Netgate Discussion Forum
    • Categories
    • Recent
    • Tags
    • Popular
    • Users
    • Search
    • Register
    • Login

    hoping for 10Gbps, getting sub 1Gbps speed Xeon E3-1270 v5 3.6GHz

    Scheduled Pinned Locked Moved General pfSense Questions
    37 Posts 8 Posters 4.8k Views
    Loading More Posts
    • Oldest to Newest
    • Newest to Oldest
    • Most Votes
    Reply
    • Reply as topic
    Log in to reply
    This topic has been deleted. Only users with topic management privileges can see it.
    • stephenw10S
      stephenw10 Netgate Administrator
      last edited by

      Ah I wasn't sure if ql1 there was that. Ok then at the very least I'd start by disabling all the hardware off-loading options. But if you know exactly which driver it is you can start looking for known bugs/workarounds.

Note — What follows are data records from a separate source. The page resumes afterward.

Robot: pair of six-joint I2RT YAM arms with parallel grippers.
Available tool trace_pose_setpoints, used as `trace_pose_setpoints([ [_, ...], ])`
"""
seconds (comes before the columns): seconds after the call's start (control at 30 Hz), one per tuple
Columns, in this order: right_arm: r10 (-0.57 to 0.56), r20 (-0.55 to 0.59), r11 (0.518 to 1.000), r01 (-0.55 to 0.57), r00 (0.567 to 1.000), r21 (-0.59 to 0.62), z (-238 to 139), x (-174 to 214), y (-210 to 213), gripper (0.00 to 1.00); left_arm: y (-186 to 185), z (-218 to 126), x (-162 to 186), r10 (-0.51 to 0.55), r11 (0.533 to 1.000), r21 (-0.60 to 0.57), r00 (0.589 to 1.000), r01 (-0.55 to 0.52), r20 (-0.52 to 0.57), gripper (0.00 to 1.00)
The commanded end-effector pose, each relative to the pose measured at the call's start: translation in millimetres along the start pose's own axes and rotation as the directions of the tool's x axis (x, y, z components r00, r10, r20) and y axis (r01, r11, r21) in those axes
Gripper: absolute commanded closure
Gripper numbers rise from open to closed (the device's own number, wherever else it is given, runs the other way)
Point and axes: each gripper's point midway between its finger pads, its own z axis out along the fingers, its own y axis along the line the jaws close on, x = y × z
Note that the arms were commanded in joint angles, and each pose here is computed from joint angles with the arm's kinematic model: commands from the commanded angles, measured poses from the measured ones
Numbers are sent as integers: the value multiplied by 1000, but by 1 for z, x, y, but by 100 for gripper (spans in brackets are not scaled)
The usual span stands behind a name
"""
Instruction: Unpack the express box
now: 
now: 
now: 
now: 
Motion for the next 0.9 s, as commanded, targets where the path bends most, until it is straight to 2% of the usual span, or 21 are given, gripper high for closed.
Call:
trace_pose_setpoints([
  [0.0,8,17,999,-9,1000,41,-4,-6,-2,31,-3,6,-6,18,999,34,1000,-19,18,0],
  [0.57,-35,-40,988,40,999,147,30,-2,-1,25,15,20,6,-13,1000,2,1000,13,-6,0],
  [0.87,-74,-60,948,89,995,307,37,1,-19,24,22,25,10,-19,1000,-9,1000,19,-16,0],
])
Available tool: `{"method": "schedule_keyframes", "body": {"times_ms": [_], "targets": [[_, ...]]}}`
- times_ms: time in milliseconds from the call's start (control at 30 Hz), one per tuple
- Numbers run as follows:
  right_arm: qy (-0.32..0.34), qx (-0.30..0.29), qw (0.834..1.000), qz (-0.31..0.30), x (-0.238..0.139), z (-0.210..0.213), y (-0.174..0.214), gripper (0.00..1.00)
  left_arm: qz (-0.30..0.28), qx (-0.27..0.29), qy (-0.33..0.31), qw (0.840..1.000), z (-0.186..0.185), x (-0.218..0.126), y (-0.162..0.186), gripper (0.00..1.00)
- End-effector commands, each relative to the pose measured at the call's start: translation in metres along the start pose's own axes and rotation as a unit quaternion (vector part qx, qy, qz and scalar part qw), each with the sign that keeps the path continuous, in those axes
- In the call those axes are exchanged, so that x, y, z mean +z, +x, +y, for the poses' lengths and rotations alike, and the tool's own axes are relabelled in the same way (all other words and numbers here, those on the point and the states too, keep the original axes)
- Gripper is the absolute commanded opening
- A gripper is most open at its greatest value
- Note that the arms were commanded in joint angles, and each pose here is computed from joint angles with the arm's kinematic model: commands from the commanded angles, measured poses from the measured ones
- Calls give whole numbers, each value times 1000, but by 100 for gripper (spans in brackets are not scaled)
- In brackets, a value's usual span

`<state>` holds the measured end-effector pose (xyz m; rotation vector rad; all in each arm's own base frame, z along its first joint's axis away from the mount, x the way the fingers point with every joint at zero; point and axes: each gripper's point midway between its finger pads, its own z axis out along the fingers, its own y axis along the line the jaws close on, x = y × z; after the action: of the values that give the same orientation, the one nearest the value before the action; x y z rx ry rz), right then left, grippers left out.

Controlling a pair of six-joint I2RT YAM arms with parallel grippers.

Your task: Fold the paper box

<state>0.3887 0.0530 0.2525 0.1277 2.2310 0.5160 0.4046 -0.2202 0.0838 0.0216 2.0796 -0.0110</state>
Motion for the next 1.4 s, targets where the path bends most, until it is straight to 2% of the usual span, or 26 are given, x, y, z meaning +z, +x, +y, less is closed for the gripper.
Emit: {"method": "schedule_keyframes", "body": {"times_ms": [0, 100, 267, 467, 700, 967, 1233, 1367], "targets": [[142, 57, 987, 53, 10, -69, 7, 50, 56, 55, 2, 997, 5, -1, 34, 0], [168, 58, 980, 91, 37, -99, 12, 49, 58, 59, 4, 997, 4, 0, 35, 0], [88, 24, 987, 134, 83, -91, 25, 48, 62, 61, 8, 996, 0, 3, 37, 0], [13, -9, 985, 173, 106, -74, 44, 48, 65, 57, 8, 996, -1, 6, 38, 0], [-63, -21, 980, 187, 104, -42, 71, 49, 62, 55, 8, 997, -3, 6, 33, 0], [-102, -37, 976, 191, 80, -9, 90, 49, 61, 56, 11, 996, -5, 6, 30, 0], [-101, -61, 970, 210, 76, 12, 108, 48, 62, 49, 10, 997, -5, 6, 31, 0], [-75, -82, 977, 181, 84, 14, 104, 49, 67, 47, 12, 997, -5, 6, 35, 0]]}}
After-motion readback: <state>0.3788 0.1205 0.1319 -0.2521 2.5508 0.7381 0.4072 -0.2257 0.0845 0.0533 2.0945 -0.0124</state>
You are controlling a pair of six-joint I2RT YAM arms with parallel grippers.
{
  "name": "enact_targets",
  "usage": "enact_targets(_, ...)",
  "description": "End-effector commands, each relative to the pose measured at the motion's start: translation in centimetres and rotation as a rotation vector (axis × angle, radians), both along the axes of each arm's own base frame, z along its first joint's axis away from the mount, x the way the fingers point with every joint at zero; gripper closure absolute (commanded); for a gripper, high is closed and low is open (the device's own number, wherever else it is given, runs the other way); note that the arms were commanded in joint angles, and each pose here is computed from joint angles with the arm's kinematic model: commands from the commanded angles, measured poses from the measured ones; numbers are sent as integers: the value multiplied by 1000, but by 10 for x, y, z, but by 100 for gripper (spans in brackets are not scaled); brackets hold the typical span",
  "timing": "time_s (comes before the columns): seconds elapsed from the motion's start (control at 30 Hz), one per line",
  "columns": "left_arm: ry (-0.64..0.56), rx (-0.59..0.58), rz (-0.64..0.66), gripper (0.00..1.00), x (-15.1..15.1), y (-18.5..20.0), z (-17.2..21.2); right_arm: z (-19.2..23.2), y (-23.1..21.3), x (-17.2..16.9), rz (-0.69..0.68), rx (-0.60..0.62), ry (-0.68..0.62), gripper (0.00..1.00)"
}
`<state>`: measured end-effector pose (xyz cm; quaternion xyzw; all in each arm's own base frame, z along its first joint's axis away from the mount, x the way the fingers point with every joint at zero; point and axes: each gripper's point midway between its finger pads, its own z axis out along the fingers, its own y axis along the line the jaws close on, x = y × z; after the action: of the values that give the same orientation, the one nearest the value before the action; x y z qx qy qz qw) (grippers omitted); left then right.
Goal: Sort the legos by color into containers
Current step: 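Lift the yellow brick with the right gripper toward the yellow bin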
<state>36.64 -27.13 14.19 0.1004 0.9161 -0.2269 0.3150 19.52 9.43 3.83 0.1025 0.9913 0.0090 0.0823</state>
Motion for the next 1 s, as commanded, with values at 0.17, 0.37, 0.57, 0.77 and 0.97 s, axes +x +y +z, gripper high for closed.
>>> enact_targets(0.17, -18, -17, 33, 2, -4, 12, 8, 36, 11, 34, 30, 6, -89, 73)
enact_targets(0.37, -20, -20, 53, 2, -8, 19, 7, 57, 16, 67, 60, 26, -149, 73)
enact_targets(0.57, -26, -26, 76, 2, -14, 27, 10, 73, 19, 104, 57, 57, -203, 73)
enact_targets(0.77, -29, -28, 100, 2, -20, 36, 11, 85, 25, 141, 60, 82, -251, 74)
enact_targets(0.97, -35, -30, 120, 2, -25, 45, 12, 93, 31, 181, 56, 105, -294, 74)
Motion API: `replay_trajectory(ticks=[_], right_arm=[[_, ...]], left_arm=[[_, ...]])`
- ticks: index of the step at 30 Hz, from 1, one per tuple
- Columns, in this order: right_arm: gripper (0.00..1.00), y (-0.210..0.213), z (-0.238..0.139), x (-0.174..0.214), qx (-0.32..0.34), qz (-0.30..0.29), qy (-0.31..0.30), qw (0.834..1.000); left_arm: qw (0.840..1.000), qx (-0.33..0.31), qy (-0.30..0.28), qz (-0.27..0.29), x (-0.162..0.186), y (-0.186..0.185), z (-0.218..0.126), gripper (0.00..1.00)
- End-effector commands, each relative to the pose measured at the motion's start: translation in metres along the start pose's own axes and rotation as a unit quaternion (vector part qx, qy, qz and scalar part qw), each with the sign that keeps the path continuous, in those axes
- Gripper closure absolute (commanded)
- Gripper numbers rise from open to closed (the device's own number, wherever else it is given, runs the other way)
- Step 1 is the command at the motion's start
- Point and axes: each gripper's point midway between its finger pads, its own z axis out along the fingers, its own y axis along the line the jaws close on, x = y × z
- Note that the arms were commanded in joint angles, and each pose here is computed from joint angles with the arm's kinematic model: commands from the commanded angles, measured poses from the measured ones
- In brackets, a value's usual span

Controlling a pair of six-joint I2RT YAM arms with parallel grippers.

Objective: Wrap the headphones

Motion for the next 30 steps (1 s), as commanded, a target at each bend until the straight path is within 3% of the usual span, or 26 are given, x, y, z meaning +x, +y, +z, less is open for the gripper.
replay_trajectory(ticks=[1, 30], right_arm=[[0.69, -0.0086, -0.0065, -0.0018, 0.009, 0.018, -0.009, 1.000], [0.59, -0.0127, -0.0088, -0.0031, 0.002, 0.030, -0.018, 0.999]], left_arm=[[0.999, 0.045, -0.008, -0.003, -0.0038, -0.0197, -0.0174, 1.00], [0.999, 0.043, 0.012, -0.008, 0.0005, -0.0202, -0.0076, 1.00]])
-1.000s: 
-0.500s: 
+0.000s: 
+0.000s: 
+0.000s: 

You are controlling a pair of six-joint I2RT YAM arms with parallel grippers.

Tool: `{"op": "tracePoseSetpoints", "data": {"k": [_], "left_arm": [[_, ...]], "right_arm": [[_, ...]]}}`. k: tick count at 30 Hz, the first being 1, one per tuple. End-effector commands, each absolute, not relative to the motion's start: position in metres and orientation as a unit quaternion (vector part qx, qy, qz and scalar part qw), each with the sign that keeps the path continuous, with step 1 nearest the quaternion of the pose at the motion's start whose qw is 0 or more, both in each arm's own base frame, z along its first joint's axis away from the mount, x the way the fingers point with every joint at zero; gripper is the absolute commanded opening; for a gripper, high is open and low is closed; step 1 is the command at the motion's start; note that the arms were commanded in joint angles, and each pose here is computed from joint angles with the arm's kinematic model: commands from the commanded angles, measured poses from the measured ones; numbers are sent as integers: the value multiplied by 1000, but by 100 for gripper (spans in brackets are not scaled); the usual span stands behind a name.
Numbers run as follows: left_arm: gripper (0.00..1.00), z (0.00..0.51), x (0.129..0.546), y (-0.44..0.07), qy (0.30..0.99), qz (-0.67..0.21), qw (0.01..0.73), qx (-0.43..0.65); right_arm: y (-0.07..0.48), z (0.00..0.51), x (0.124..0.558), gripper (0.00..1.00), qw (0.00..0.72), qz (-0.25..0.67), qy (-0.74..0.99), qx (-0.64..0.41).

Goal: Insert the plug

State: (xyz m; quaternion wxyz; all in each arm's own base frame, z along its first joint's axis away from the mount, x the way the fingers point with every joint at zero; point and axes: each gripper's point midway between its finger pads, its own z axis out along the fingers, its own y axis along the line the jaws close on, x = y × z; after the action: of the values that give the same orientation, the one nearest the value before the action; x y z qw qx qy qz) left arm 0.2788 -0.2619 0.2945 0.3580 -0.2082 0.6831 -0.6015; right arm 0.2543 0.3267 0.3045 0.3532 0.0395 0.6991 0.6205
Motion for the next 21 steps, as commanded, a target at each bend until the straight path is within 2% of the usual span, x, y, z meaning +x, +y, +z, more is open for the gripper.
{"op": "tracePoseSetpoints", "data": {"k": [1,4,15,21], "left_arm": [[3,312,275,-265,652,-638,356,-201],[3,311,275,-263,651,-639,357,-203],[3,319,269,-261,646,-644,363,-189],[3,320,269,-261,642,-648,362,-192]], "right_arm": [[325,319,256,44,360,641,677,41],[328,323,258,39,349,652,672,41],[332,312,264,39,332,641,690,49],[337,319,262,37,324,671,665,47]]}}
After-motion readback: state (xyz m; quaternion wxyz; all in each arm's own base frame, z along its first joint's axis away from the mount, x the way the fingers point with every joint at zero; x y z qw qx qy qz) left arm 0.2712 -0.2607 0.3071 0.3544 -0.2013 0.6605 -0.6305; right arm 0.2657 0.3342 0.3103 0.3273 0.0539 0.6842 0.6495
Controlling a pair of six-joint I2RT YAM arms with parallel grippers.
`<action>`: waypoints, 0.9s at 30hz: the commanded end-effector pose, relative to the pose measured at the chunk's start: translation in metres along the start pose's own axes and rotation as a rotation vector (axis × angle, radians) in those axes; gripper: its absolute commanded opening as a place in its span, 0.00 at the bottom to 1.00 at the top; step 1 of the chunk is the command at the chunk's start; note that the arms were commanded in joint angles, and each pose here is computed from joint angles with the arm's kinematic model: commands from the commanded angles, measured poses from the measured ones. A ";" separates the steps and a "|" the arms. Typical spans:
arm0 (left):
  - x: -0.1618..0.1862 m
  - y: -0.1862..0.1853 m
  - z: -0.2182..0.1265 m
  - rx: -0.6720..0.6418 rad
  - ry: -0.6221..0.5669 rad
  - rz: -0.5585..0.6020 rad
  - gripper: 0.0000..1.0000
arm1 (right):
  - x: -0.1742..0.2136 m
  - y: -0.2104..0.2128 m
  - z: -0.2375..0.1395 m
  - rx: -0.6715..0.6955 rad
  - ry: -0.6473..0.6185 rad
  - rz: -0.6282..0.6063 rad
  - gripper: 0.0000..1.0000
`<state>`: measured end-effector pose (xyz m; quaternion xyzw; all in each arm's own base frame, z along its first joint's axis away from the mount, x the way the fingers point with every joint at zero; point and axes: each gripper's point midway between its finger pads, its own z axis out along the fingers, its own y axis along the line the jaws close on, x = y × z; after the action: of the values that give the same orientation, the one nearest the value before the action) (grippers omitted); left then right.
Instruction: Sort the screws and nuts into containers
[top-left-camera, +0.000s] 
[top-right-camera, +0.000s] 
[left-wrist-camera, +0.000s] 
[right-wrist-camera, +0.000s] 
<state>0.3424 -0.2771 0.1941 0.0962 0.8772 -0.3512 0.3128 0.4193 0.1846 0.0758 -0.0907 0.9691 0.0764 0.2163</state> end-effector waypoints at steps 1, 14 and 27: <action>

      But, yeah, if you can use an Intel NIC, you should.

      S 1 Reply Last reply Reply Quote 0
      • S
        SpaceBass @stephenw10
        last edited by

        @stephenw10 thanks - if I want to add the full (supposed) 8 queues, how would I go about it?

        1 Reply Last reply Reply Quote 0
        • stephenw10S
          stephenw10 Netgate Administrator
          last edited by

          How many queues are you getting?

          It's probably a sysctl or loader tunable for that driver. Without having one to test it's difficult to say.
          Try sysctl hw.ql or maybe sysctl hw.qlxgb and see what values exist.

          Also check sysctl dev.ql.0

          S 1 Reply Last reply Reply Quote 0
          • S
            SpaceBass @stephenw10
            last edited by

            @stephenw10 said in hoping for 10Gbps, getting sub 1Gbps speed Xeon E3-1270 v5 3.6GHz:

            sysctl dev.ql.0

            that's the key ... no mq options there though and I dont see any listed in the readme.txt in the driver's source.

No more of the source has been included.